“Luck was against us,” ventured Larry. “It sure was against us.”

“Luck, nothing!” exclaimed Curry. “We simply fell down, and fell down hard. The whole League is laughing at us. Look at the way the other Eastern teams held up their end. The Brooklyns copped ten games, the Bostons got eleven, and the Phillies pulled down seven. We ought to sneak back into New York on a freight train instead of riding in Pullmans.”

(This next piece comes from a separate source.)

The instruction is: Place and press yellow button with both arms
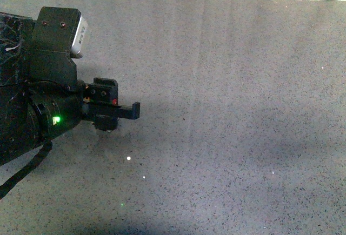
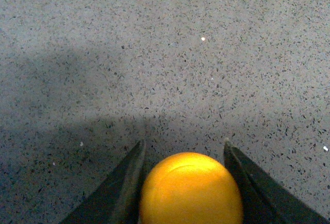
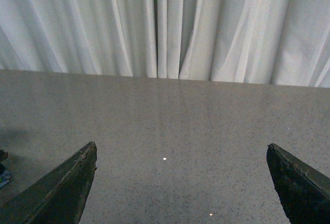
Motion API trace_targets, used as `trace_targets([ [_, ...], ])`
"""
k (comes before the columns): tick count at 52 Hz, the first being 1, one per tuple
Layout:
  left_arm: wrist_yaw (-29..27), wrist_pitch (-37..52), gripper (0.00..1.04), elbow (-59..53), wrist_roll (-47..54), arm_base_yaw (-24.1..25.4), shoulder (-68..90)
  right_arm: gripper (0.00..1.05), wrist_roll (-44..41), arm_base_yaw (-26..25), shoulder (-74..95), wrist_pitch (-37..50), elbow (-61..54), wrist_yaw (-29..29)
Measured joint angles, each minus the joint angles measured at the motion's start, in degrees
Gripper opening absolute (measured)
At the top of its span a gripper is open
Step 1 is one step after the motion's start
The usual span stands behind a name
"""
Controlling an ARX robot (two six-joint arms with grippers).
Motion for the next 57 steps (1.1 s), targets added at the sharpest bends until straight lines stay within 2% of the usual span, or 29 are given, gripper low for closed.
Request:
trace_targets([
  [5,0.3,-0.9,0.65,-1.0,-0.6,0.2,-1.2,0.96,0.0,0.0,0.0,0.0,0.0,0.0],
  [17,3.4,-5.0,0.95,-2.4,-1.0,3.7,-12.8,0.96,0.0,0.0,0.0,0.0,0.0,0.0],
  [19,4.3,-6.0,0.97,-2.6,-1.0,4.9,-15.5,0.96,0.0,0.0,0.0,0.0,0.0,0.0],
  [23,6.7,-8.4,0.95,-3.0,-1.2,7.7,-20.9,0.96,0.0,0.0,0.0,0.0,0.0,0.0],
  [30,14.7,-15.2,0.96,-4.7,-1.5,17.8,-35.1,0.96,0.0,0.0,0.0,0.0,0.0,0.0],
  [32,12.5,-12.3,0.92,-6.4,0.1,20.0,-37.1,0.96,0.0,0.0,0.0,0.0,0.0,0.0],
  [33,9.8,-7.1,0.86,-8.5,1.9,21.9,-38.5,0.96,0.0,0.0,0.0,0.0,0.0,0.0],
  [37,5.9,1.4,0.74,-13.2,5.4,24.7,-42.1,0.96,0.4,-0.1,0.7,-0.9,0.3,-0.2],
  [41,5.7,3.2,0.58,-16.5,7.4,25.4,-46.2,0.96,5.2,-1.0,14.6,-17.5,9.0,-2.0],
  [42,6.0,3.1,0.54,-17.2,7.8,25.4,-47.0,0.96,5.4,-1.0,18.6,-18.5,10.8,-2.1],
  [45,6.3,2.8,0.43,-19.1,8.5,25.2,-49.0,0.96,4.7,0.2,29.1,-15.9,15.1,-1.0],
  [48,5.9,1.9,0.31,-20.9,8.7,25.4,-50.9,0.96,1.7,3.2,39.3,-9.2,19.5,-0.4],
  [54,6.2,-0.5,0.04,-23.9,9.0,25.3,-56.6,0.96,-8.4,9.9,58.2,3.0,26.5,-0.7],
  [57,6.0,-1.8,0.01,-24.7,9.1,25.3,-58.8,0.96,-11.6,11.9,65.4,6.2,29.8,-3.3],
])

“I guess there won’t be any band at the station to meet us,” remarked Joe. “But after all, any team is liable to have a slump and play like a lot of dubs. Let’s hope we’ve got all the bad playing out of our systems. From now on we’re going to climb.”

“That’s the way to talk,” chimed in Jim. “Of course we can’t deny that we’ve stubbed our toes on this trip. But we know in our heart that we’ve got the best team in the League. We’ve got the Indian sign on all of them. The fans that are roasting us now will be shouting their heads off when we get started on our winning streak. Remember, boys, it’s a long worm that has no turning.”

There was a general laugh at this, and the spirits of the party lightened a little. But not all of the gloom was lifted.

The prediction that their reception in New York would be rather frosty was true. Such high hopes had been built on the result of this trip that the reaction was correspondingly depressing. And what made the Giants feel the change of attitude the more keenly was the fact that while they had been doing so poorly, the Yankees at home had been going “like a house afire.” They had taken the lead definitely away from the Clevelands, and it did not seem as though there was any team in their League that could stop them. New York was quite sure that it was going to have one championship team. But it was quite as certain that it was not going to have two. That hope had gone glimmering.

Both teams were occupying the Polo Grounds for the season, while the new park of the Yankees was being completed. The schedule therefore had been arranged so that while one of the teams was playing at home the other was playing somewhere out of town.

Thus on the very day the Giants reached home the Yankees were starting out on their trip to other cities. They went away in the glory of victory. The Giants came home in the gloom of defeat.

The change of sentiment was visible in the first home game that the Giants played. On the preceding day, at their last game, the Yankees had played before a crowd of twenty-five thousand. The first game of the Giants drew scarcely more than three thousand. Many of these were the holders of free season passes, others, like the reporters, had to be there, while the rest were made up of the chronic fans who followed the Giants through thick and thin. There was no enthusiasm, and even the fact that the Giants won did not dispel the funereal atmosphere.

And then the Giants began to climb!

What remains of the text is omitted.